Десять или двенадцать осьминогов взобрались на палубу «Наутилуса». Мы в суматохе двигались посреди обрубков рук, которые извивались на палубе в потоках крови и чернил. Казалось, что эти скользкие щупальца возрождались, как головы гидры. Гарпун Неда Ленда с каждым ударом проникал в серо-зеленые глаза чудовища и прокалывал их. Но мой смелый товарищ был внезапно опрокинут щупальцами одного чудовища, от которых он не успел увернуться.
О! как мое сердце не разбилось от волнения и ужаса! Страшный клюв кальмара раскрылся над Недом Лендом. Несчастному предстояло быть рассеченным надвое. Я устремился к нему, но капитан Немо опередил меня. Его топор исчез между огромными челюстями осьминога, и спасенный чудом канадец, поднявшись на ноги, вонзил свою острогу в осьминога и пробил ему сердце.
— Я был в долгу перед вами, — обратился капитан Немо к канадцу.
Нед поклонился молча.
Бой продолжался четверть часа, чудовища, побежденные, изувеченные, смертельно раненные, покинули поле битвы и исчезли в волнах.
Капитан Немо, весь покрытый кровью, стоял неподвижно возле маяка, смотря на море, которое поглотило еще одного из его товарищей, и крупные слезы катились из его глаз.

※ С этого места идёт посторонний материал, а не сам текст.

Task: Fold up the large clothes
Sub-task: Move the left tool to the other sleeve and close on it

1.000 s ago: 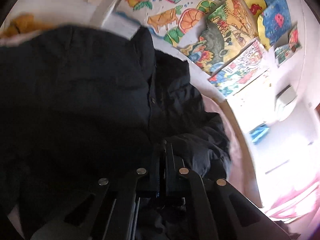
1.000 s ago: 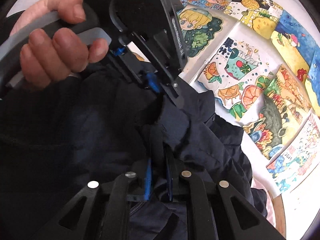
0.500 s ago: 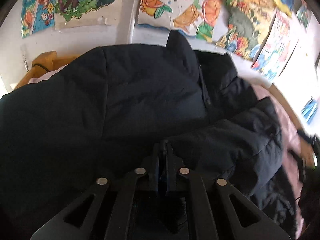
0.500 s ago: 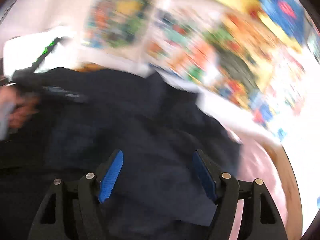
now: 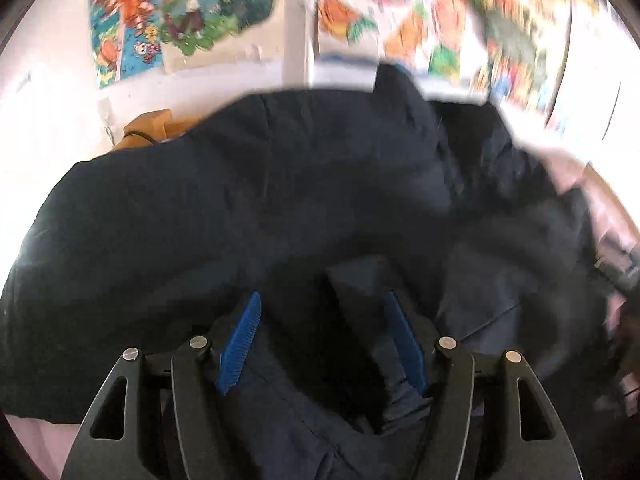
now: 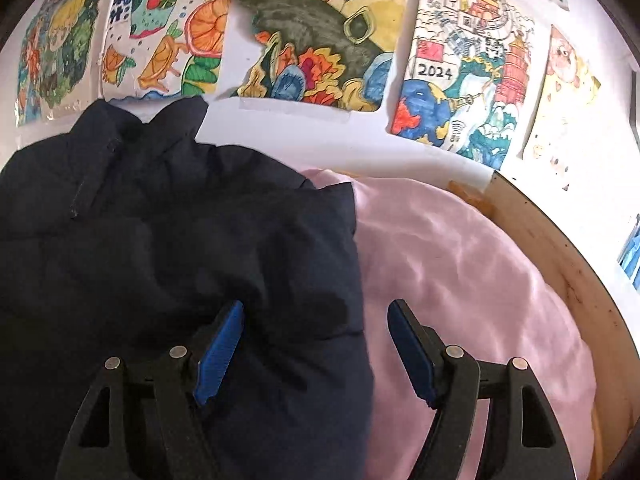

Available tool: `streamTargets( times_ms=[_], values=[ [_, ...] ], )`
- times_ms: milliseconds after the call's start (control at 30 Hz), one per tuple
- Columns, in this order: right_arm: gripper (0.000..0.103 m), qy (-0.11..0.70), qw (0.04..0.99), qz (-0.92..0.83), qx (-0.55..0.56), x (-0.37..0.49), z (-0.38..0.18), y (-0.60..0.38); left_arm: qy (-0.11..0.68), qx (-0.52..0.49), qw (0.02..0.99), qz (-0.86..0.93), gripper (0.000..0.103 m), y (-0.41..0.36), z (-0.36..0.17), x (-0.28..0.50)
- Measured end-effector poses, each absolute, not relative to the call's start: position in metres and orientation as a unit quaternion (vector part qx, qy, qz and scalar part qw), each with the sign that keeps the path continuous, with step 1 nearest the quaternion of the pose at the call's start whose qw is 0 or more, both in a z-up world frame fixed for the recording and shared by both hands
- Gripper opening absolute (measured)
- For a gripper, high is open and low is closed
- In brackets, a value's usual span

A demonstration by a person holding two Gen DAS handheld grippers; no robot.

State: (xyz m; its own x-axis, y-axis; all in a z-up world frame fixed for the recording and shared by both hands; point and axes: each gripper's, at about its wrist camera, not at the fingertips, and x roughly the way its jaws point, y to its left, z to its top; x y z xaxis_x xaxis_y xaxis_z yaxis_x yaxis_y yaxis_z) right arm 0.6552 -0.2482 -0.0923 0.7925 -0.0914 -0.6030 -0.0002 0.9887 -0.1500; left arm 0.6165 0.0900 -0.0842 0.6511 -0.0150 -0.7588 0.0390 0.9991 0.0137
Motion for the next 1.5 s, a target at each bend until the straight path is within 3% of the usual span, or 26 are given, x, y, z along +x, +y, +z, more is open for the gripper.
streamTargets(
  times_ms=[100, 267, 367, 500, 600, 700, 1067, 1267, 1500],
  values=[
    [0.075, 0.334, 0.938, -0.028, -0.092, 0.665, -0.105, -0.243, 0.433, 0.055, 0.9, 0.014, 0.059, 0.077, -0.106, 0.624],
    [0.092, 0.356, 0.931, -0.035, -0.079, 0.676, -0.128, -0.248, 0.435, 0.087, 0.896, 0.029, 0.059, 0.072, -0.126, 0.633],
    [0.096, 0.371, 0.926, -0.031, -0.058, 0.681, -0.135, -0.255, 0.428, 0.074, 0.9, 0.023, 0.059, 0.079, -0.128, 0.628],
    [0.096, 0.328, 0.944, -0.013, -0.035, 0.657, -0.11, -0.262, 0.402, -0.022, 0.915, -0.02, 0.06, 0.109, -0.099, 0.599],
    [0.096, 0.297, 0.954, 0.028, -0.035, 0.63, -0.076, -0.26, 0.385, -0.068, 0.92, -0.035, 0.068, 0.129, -0.075, 0.566],
    [0.103, 0.275, 0.957, 0.075, -0.056, 0.592, -0.038, -0.248, 0.37, -0.115, 0.921, -0.029, 0.074, 0.159, -0.053, 0.523],
    [0.103, 0.271, 0.922, 0.259, -0.1, 0.467, 0.018, -0.135, 0.352, -0.358, 0.858, 0.112, 0.082, 0.34, -0.052, 0.382],
    [0.103, 0.268, 0.893, 0.332, -0.144, 0.426, 0.017, -0.074, 0.297, -0.46, 0.822, 0.154, 0.082, 0.413, -0.061, 0.369],
    [0.103, 0.246, 0.892, 0.342, -0.162, 0.412, 0.017, -0.067, 0.274, -0.502, 0.801, 0.179, 0.082, 0.422, -0.073, 0.395]
  ],
)
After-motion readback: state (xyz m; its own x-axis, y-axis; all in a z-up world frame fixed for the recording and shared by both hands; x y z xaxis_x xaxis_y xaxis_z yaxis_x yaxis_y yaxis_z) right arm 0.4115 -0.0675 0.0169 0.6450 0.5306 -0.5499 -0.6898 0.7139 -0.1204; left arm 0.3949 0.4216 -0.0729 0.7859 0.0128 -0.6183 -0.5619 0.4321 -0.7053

Эту ужасную сцену 20 апреля никто из нас никогда не забудет. Я ее описал под свежим впечатлением. После я перечитывал рассказ. Я читал его Конселю и канадцу. Они нашли, что он изложен точно, как факт, но недостаточно эффектен для нужного впечатления. Чтобы рисовать такие картины, надо обладать пером знаменитейшего из наших поэтов, автора «Тружеников моря». Я упоминал, что капитан Немо смотрел на море и плакал. Его печаль была беспредельна. Это был уже второй из его товарищей, которого он терял со дня нашего прибытия. И какая смерть! Этот друг, раздавленный, задушенный, разломанный страшными руками осьминога, растерзанный его железными челюстями, не будет покоиться в тихих водах кораллового кладбища!
Среди этой борьбы крик отчаяния, вырвавшийся из груди несчастного, раздирал мое сердце на части. Бедный француз, забыв условное наречие, заговорил языком своей страны, своей матери, чтобы выразить свою последнюю мольбу! Среди людей экипажа «Наутилуса», душой и телом связанных с капитаном Немо, избегающих, как и он, сообщества прочих людей, я встретил соотечественника! Был ли он единственным представителем Франции в этом таинственном обществе, очевидно состоявшем из людей различных национальностей? Это явилось новой неразрешимой загадкой среди тех, которые постоянно роились в моем уме.
Капитан Немо вошел в свою комнату, и я не видел его в течение некоторого времени. Но до чего он был печален, нерешителен и растерян, можно было судить по кораблю, душой которого он был и на котором все это отражалось. «Наутилус» уже не держался определенного направления. Он, как труп, носился во все стороны по воле волн. Вращение гребного винта уже ничто не задерживало, но он не работал.